What to work on —
Set the data down again, exactly as it reads, but without the pictures.

***** Information supplied

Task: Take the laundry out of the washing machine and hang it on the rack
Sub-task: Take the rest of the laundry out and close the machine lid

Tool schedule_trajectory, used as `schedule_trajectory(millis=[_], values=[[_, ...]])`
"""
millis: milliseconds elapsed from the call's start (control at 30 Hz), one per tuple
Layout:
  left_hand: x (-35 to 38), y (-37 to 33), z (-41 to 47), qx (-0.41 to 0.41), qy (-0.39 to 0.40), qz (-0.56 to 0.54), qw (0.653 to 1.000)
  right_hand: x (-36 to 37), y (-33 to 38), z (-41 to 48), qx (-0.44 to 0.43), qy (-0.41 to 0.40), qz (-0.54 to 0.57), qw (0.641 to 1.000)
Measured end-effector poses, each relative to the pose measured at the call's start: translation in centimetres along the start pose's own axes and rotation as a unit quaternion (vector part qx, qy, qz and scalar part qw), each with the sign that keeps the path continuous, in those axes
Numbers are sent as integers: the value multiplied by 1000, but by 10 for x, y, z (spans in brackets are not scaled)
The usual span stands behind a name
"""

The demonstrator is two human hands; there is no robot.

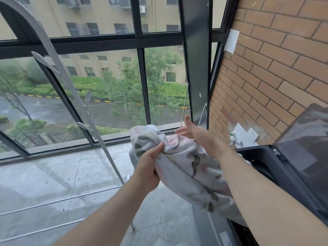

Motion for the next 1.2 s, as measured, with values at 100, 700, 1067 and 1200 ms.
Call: schedule_trajectory(millis=[100, 700, 1067, 1200], values=[[4, -25, -6, 11, 70, -27, 997, 14, -29, -17, 36, 132, -2, 991], [-3, -182, -48, 320, 68, -216, 920, 63, -71, -35, 9, 154, -335, 930], [17, -51, 14, -51, 89, 48, 994, -44, 47, -12, -166, -302, -249, 905], [64, -21, 16, -106, 171, -39, 979, 6, 75, 1, -195, -132, -335, 912]])
Point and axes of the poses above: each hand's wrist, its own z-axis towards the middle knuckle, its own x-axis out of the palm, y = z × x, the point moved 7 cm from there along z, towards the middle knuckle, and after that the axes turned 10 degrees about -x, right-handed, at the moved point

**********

Your response —
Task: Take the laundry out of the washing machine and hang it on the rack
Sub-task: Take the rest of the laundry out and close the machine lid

Tool schedule_trajectory, used as `schedule_trajectory(millis=[_], values=[[_, ...]])`
"""
millis: milliseconds elapsed from the call's start (control at 30 Hz), one per tuple
Layout:
  left_hand: x (-35 to 38), y (-37 to 33), z (-41 to 47), qx (-0.41 to 0.41), qy (-0.39 to 0.40), qz (-0.56 to 0.54), qw (0.653 to 1.000)
  right_hand: x (-36 to 37), y (-33 to 38), z (-41 to 48), qx (-0.44 to 0.43), qy (-0.41 to 0.40), qz (-0.54 to 0.57), qw (0.641 to 1.000)
Measured end-effector poses, each relative to the pose measured at the call's start: translation in centimetres along the start pose's own axes and rotation as a unit quaternion (vector part qx, qy, qz and scalar part qw), each with the sign that keeps the path continuous, in those axes
Numbers are sent as integers: the value multiplied by 1000, but by 10 for x, y, z (spans in brackets are not scaled)
The usual span stands behind a name
"""

The demonstrator is two human hands; there is no robot.


Motion for the next 1.2 s, as measured, with values at 100, 700, 1067 and 1200 ms.
Call: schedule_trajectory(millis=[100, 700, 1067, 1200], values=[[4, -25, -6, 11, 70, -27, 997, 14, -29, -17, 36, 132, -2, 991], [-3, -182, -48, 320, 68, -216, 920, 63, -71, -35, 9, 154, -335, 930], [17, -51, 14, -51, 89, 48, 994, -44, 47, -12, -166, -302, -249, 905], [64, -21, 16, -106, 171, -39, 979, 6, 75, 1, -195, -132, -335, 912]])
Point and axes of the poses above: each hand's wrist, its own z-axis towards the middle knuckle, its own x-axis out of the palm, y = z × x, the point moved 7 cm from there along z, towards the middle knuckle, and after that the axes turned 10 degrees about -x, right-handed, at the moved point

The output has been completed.